Syphilis is the highly infectious disease that can also be passed rarely through blood transfusions or from mother to fetus in the womb. Syphilis can cause irreversible damage to the brain, nerves, and body tissues without treatment.
Any sexually active person can be infected with syphilis, although there is a greater incidence among young people between the ages of 15 and 30 years. It is more prevalent in urban than rural areas. People often get the germs unknowingly.
Causes and Symptoms: Syphilis begins as a sore at the site of the infection, and in its tertiary stage, shows changes resembling those caused by leprosy and tuberculosis. The early stage of syphilis usually causes a single, small, painless sore. Sometimes it causes swelling in nearby lymph nodes. Syphilis usually causes a non-itchy skin rash, often on the hands and feet. Many people do not notice symptoms for years. The two main types of syphilis can be mentioned as acquired and inherited.
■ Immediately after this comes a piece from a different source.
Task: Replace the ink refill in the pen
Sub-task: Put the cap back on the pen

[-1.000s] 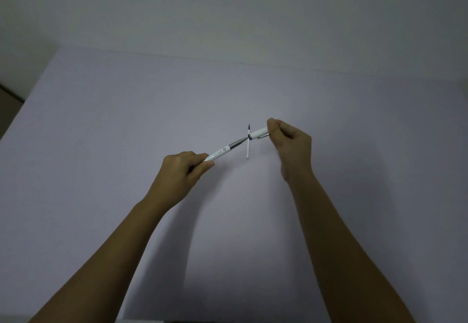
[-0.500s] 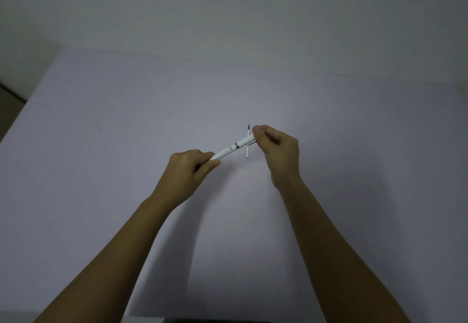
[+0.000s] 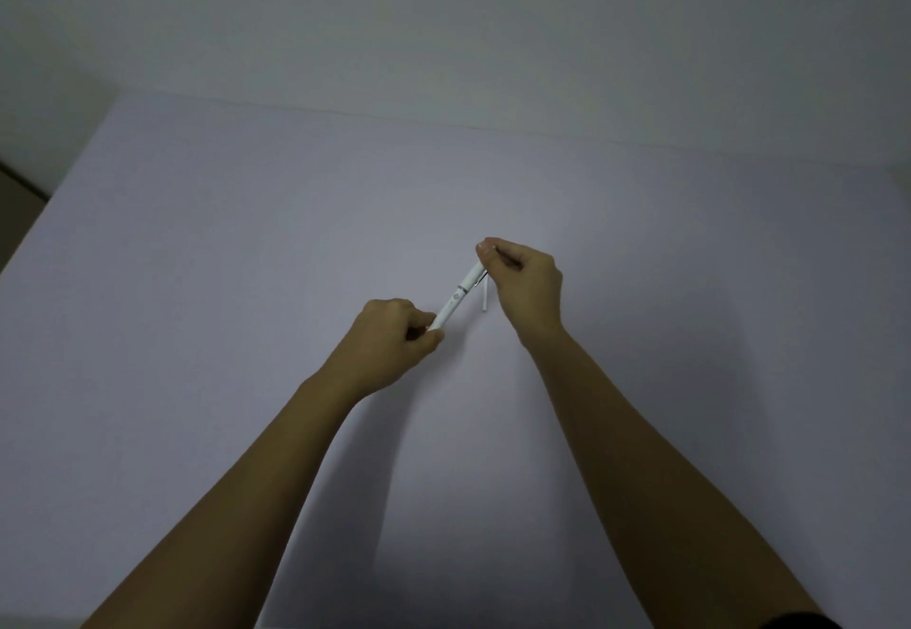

Acquired syphilis is caused by sexual intercourse with a person suffering from it. Sometimes by contact with the sores or even using the articles used by the patient such as utensils and clothes can spread the disease as well. The acquired form of the disease is commonly divided into three stages such as primary, secondary, and tertiary. Sometimes these stages merge into one another and the disease proceeds as one long sequence of the various symptoms, which appear as its severity increases. Sometimes the infection is so severe that ulcers appear all over the body. In other cases, it may appear only as a slight skin eruption but the effect on the constitution of the patient is no less harmful. The primary ulcers of syphilis are more like inflamed sores. At that stage, it is not very difficult to cure them if a proper diagnosis has been made. But the swelling subsides after some time and the inflamed lymphatic glands also show improvement. After a couple of months, however, the secondary symptoms start appearing in the form of a low fever, loss of appetite, vague pains throughout the body, and a faint red rash seen best upon the front of the chest. There may also be falling of hair, bloodlessness and sores in the mouth and the throat, headache, mental deterioration, and painful swelling on the bones of the body. There is also a general enlargement of the lymphatic-glands.
The third or the tertiary stage develops after the lapse of a few months or even years, if the disease has remained untreated or inadequately treated. There is a growth of masses of granulated tissue all over the body. The patches of this growth known as 'gummata' may appear as hard nodules on the skin, or form tumour like masses in the muscles. It can also cause great thickening of the bones, or they may develop in the brain or the spinal cord where their presence may show serious symptoms.
Still later effects are apt to follow, such as a disease of the arteries, leading to aneurysm, in which the artery dilates due to the yielding of the vessel wall and gradual stretching by the pressure of the blood. Apoplexy or sudden paralysis can also happen; early mental failure can be the result. Locomotor ataxia i.e. the disordered movement of the limbs in walking or sometimes paralysis can also be seen.
Inherited syphilis or congenital syphilis may affect the child before its birth. As a rule, this may lead to a miscarriage or a dead birth. If the child is born alive, he may start showing secondary symptoms after a few weeks. He may be deformed or become deaf. If the symptoms are suppressed for a few years, the child may develop a sunken nose, broad at the bridge, and may suffer from inflammation of the cornea or the iris.
The eruptions of syphilis may appear as painful boils on the prepuce of males or labia majora of the vagina among females. The eruptions turn into hard nodules called chancre and then subside; giving rise to the above described other symptoms.
Medicines & Prescriptions: The following are the drugs of choice in the treatment of syphilis. Anyone or a combination of him or her may be taken.
Savirvari: 200 mg should be taken morning and evening with sweetened milk.
Sarivadyavaleha: 12 gm should be taken at breakfast time with milk.
Sarivadyasava. 20 mg should be taken with water after meals twice a day.
Rasachandradi Yoga: A 500 mg capsule should be taken thrice daily.
Hingulamrita Yoga: One teaspoonful to be taken thrice daily.
Diet and Other Regimen: A patient suffering from syphilis should be advised to take a salt-free diet as it helps in fast recovery. Bitter, sour, and pungent substances should be completely avoided. Intercourse is strictly forbidden in this type of infectious disease.